Mehmet Özay 29 Ekim 2015
Endonezya
Devlet Başkanı Joko Widodo’nun (Jokowi) Amerika Birleşik Devletleri’ne ziyareti
gerçekleşti. Ancak, 25-29 Ekim tarihleri arasında gerçekleştirileceği ilân edilen gezi sadece iki gün sürdü. Jokowi’nin ziyareti
yarıda kesmesine sebep ise, ülkede süren yangınların aciliyet sınırına
ulaşmasıydı. Endonezya için oldukça önemli olan bir gezinin zaten iki ayı aşkın
süredir devam eden yagınlar nedeniyle yarıda kesilmiş olması bir talihsizlik.

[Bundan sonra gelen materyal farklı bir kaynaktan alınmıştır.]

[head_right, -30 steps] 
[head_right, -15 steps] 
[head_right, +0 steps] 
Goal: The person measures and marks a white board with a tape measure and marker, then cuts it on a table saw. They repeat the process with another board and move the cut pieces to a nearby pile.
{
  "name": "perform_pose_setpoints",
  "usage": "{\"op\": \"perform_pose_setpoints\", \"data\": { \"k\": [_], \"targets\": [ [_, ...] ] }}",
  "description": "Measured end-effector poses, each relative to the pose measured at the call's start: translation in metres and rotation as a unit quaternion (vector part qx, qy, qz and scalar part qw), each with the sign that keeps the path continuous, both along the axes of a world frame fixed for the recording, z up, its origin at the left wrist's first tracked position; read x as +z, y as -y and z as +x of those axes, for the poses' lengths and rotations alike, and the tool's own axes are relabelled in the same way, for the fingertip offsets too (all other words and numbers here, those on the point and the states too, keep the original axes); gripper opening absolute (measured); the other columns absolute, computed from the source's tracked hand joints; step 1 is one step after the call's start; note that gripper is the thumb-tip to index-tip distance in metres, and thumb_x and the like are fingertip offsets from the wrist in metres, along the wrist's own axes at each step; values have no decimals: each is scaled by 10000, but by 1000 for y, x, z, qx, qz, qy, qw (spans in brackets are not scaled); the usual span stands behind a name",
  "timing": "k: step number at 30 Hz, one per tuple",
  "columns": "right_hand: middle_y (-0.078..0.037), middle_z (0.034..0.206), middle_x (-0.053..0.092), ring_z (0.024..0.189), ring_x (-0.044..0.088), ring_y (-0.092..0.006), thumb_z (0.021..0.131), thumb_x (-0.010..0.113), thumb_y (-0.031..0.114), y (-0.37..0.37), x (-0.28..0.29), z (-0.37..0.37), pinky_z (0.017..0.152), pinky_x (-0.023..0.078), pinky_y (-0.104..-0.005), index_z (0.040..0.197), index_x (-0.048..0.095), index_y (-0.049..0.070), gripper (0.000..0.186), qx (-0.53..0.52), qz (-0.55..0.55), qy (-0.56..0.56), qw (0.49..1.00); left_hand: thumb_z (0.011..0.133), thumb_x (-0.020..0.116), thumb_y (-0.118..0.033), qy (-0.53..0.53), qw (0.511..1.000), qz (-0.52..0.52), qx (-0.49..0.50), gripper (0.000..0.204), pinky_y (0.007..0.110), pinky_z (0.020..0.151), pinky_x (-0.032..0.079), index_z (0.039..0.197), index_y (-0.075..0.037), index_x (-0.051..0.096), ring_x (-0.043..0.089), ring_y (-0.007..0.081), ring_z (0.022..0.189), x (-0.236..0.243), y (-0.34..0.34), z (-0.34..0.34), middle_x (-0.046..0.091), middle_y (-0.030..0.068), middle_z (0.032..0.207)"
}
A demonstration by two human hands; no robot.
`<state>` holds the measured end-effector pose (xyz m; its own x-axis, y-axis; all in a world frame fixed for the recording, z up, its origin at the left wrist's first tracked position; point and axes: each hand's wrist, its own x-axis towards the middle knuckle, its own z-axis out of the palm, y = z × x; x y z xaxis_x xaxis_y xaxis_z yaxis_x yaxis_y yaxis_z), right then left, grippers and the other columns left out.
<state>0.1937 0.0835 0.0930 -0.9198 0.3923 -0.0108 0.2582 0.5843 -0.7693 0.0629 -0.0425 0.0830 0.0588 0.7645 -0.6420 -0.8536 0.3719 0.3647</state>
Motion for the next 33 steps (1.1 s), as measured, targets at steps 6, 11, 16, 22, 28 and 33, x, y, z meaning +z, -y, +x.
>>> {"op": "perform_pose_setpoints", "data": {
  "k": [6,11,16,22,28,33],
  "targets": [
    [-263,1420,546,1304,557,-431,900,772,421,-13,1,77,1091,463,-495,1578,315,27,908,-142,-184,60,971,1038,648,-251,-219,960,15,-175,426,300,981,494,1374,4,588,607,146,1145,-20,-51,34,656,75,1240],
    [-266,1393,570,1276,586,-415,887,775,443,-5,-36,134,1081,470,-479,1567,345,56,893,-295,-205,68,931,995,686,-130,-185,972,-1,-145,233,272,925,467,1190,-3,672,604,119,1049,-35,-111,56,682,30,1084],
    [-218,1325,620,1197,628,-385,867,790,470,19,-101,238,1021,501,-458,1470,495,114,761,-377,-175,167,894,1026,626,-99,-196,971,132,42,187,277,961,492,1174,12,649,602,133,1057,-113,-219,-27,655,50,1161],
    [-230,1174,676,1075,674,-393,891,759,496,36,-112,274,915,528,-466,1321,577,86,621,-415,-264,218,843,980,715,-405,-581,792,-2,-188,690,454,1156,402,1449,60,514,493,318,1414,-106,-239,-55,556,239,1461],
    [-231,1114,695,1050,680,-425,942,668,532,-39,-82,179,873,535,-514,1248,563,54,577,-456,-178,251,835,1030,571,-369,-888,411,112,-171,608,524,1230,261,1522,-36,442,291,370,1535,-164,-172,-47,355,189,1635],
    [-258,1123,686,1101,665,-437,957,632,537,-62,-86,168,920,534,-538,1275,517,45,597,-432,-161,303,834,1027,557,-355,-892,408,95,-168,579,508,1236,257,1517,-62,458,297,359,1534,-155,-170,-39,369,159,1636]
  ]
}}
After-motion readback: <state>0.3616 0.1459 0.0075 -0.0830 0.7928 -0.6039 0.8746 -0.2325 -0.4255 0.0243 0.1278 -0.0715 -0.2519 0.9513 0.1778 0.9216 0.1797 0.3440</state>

Bir yandan Jokowi, öte yandan Jokowi hükümetinden beklentileri olan çevreler
ABD gezisinden büyük umutlar belkiyordu. Bu noktada gezinin bu umutları
yeşertecek şekilde başarılı geçtiğini söylemek biraz güç. Bunda tüm suçu,
‘yangınlara’ bağlamak da doğru değil.
Ancak
bu yangınlar konusu bile Endonezya’nın endüstri, yerel ve merkezi yönetim,
çevre bilinci ve halk sağlığı, komşularla ilişkiler gibi bir çok alanda ne
kadar eksikleri olduğunu ortaya koymasıyla dikkat çekiyor. 1990’lı yılların sonlarından
itibaren tehlike arz etmeye başlayan ve kurak mevsim olarak bilinen
Ağustos-Kasım arası dönemde her yıl periyodik olarak gündeme gelen yangınlar,
öyle sıradan ve doğal yangınlar değil. Bizzat insan elinin bir ürünü. Burada
iki husus öne çıkıyor. İlki, palmiye yağı üretimini sağlayan özel bir tür
palmiye ağaçlarından oluşan
plantasyonlarda anızların yakılması. İkincisi ise, bu oldukça kârlı palmiye yağı üretimi için her yıl yeni tarım alanları
açılması için yağmur ormanlarının kesilmesi.
Bu
yangınların bu yıl Tayland’ın güneyi Patani bölgesi ile Filipinlerin güneyinde
Mindanao’ya kadar ulaşması tehlikenin sadece Endonezya halkı ve doğal çevresi
için değil, bölge ülkelerini de içine alacak boyutlara ulaştığını gösteriyor.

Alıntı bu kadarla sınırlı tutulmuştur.